Book Walrus Interviews ‘Book Riot’ Blogger, Kelly Jensen, about Gendered Fiction
Kelly Jensen is a librarian who writes about books on the internet. She blogs for several websites and has strong opinions she isn’t afraid to share. Kelly recently wrote an article that has got a lot of people talking, called, ‘Books for Boys and Books for Girls: Problems with Gendered Reading’. It was originally posted at Book Riot before being re-posted at the Huffington Post:
Book Walrus caught up with Kelly afterwards, to ask her a few questions:
You criticize the way people talk about ‘books for boys’ and ‘books for girls’ and suggested this limits the options available to young people. At what age do you think this idea of certain books being ‘for boys’ or ‘for girls’ begins?
It starts at the beginning.
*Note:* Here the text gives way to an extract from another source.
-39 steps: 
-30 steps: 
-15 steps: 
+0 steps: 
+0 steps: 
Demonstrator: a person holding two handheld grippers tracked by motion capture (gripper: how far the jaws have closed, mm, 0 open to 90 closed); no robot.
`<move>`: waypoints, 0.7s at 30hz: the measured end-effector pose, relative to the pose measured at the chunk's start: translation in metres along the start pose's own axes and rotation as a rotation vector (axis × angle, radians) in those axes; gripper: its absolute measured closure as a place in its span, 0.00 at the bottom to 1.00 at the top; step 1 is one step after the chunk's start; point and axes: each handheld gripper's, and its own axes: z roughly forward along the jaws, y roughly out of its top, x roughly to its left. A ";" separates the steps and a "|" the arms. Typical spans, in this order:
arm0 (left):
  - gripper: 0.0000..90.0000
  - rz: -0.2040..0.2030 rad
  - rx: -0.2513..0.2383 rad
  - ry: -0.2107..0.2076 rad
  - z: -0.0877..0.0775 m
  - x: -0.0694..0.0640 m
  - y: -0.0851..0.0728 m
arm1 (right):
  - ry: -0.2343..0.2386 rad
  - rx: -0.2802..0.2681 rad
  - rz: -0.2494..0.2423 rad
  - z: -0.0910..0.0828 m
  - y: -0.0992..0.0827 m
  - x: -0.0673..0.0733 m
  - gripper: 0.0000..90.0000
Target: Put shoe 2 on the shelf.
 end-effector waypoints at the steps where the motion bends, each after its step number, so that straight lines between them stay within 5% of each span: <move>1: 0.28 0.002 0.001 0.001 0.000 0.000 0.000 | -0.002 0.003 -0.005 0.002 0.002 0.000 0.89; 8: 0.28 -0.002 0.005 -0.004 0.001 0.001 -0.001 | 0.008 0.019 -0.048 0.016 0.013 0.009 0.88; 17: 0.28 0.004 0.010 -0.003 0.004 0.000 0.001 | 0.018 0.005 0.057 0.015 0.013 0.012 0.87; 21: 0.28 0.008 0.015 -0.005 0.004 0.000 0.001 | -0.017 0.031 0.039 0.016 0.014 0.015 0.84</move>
We make things pink and blue. We designate some books as “a girl’s guide to” or “a boy’s guide to”. Then when kids enter school, it happens as we impress upon kids who likes to read (girls) and who does not (boys). We don’t do it intentionally; we do it because it’s how we grapple with big issues. We simplify. Gender divides are simplifications. I can’t tell you the number of times I’ve heard teachers, librarians, or authors mention books that weren’t used in class read-alouds because they weren’t “boy books.”
What do you think young people would gain from reading a wider range of books?
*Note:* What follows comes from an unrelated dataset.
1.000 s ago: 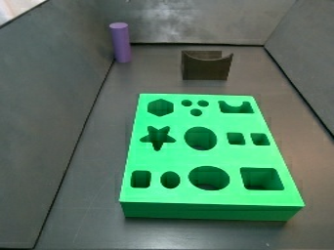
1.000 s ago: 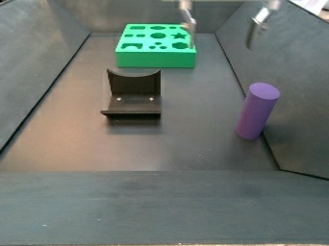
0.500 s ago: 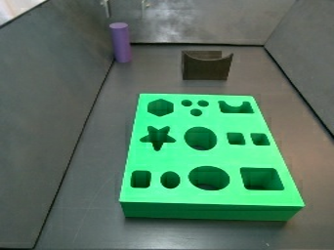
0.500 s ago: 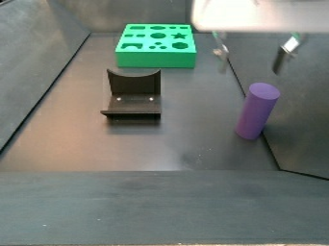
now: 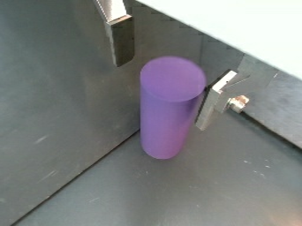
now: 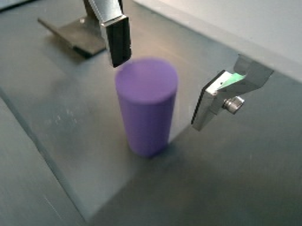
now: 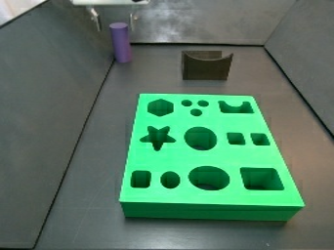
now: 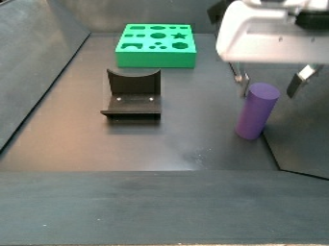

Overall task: Pick up the round object. Move up. Move to above the board. Insert the round object.
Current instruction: Pick up the round object.

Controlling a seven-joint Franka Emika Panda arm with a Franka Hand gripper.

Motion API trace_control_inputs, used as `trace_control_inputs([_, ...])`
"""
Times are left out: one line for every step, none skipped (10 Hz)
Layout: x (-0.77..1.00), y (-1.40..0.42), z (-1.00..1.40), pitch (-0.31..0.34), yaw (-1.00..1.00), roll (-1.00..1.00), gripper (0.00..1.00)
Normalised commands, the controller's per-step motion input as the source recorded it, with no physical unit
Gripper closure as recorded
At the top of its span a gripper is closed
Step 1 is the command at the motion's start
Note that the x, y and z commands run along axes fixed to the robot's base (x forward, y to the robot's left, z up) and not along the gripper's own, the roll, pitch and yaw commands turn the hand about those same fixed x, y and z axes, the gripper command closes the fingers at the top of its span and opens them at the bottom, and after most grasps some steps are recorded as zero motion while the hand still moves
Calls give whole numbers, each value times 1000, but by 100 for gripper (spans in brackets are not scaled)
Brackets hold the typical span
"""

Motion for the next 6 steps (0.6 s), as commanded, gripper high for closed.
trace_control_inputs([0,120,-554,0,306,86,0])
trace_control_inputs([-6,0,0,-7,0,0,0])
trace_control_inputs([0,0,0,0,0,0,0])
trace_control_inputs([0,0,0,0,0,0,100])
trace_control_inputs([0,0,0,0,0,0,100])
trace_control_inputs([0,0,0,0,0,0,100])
They would learn what aspects of a story or book they like, rather than learn what it is people think that they should like. In other words, boys might find they like a little romance in their stories. Girls might find they love a good graphic non-fiction work about sports. It affects pre-teens in the same way it impacts teens or elementary readers. Gatekeepers impact these gender norms — and I don’t think it’s INTENTIONAL and I don’t think it’s MEANT to be harmful. It’s just how it happens.
Do you think the problem has got worse since you were a child?
Hard to say – it’s something I don’t know I consciously paid attention to until I became a librarian, and I’ve been a librarian for about five years now. I guess if anything, maybe it’s become something we’ve all become more conscious of.
Do you think it is partly created by the publishing industry? I am thinking of specially commissioned series like the Rainbow Fairies for girls.
I don’t think the publishing industry helps solve the problem – my friend Jackie wrote a post last summer about a pair of books, one designated “for boys” and one designated “for girls.”
Her post: http://interactivereader.blogspot.com/2012/06/sexist-much.html
The post caused a huge stir, which she followed up on: http://interactivereader.blogspot.com/2012/06/dont-accept-sexism-or-today-in-dont.html
Scholastic pulled the book. That says a LOT to me – they accepted they’d made a poor choice, took responsibility, and then followed through with action. THAT SAID, I do not think series like the Rainbow Fairies series or the series which could be aimed at boys HAVE to be aimed at them. I know plenty of younger boy readers who loved the Rainbow Fairies series; it’s their parents, their teachers, their librarians, and so forth who steer them away or impress upon them those books aren’t “meant” for them.
Book Walrus has noticed that a lot of the books considered to be ‘for boys and girls’ are funny books, for example those by Roald Dahl and David Walliams. Why do you think this is?
All books are for both boys and girls. I don’t think it’s any one genre that is for one or the other. I think humor, as well as sports books or non-fiction or romances or stories about families, pets, construction, and so forth, are for both boys and girls when we allow them to be. It’s us – adults, gatekeepers – who put the labels out there that they are not.
Which children from fiction do you think make the best role models for young people today?
I’m totally not qualified to answer this. Every child is an individual and every child is going to find the role model that inspires them in their reading.